START SOURCE MATERIAL
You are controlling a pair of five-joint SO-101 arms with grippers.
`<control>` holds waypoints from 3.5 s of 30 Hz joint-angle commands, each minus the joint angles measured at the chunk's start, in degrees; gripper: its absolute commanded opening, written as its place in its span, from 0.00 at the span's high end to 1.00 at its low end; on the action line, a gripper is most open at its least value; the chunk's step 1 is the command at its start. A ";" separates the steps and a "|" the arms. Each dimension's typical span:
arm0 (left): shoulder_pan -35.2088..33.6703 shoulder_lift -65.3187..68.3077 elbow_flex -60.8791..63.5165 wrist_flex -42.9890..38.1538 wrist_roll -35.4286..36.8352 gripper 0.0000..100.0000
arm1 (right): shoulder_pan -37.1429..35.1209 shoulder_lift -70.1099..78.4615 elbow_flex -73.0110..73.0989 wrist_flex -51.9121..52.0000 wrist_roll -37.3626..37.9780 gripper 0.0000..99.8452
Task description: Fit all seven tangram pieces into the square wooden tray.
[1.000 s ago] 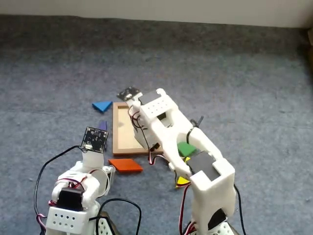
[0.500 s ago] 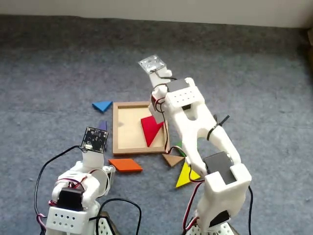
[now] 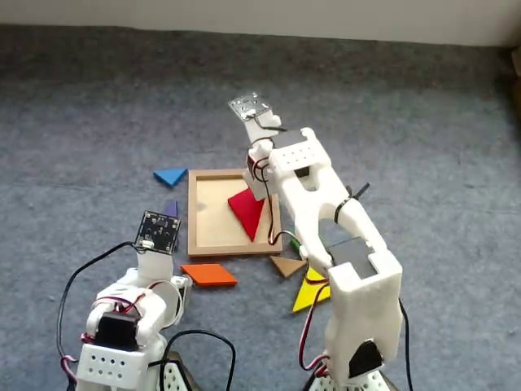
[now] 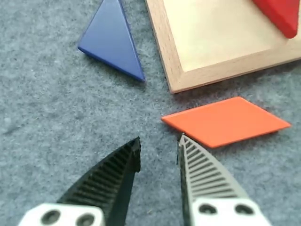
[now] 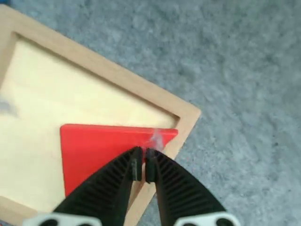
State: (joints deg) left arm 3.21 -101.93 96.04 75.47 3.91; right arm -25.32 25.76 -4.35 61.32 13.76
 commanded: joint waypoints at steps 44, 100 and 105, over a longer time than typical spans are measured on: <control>0.92 -2.07 1.10 0.18 0.35 0.85 | 1.36 -18.51 -3.21 19.21 -5.63 1.00; 0.92 -2.07 1.10 0.18 0.35 0.85 | 0.75 -42.15 37.93 7.60 -1.49 0.75; 0.92 -2.07 1.10 0.18 0.35 0.85 | 3.03 -49.71 42.95 9.45 -7.82 0.75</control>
State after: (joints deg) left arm 3.21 -101.93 96.04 75.47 3.91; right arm -23.91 -17.14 36.88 69.23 10.33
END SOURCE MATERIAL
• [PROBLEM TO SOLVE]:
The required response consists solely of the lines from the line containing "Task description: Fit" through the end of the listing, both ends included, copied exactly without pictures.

• [RESPONSE FOR THIS EXERCISE]:
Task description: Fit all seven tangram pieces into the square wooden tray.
[1.000 s ago] 
[0.500 s ago] 
[now] 
[now] 
[now] 
State: (joints deg) left arm 3.21 -101.93 96.04 75.47 3.91; right arm -25.32 25.76 -4.35 61.32 13.76
 commanded: joint waypoints at steps 44, 100 and 105, over a longer time than typical spans are measured on: <control>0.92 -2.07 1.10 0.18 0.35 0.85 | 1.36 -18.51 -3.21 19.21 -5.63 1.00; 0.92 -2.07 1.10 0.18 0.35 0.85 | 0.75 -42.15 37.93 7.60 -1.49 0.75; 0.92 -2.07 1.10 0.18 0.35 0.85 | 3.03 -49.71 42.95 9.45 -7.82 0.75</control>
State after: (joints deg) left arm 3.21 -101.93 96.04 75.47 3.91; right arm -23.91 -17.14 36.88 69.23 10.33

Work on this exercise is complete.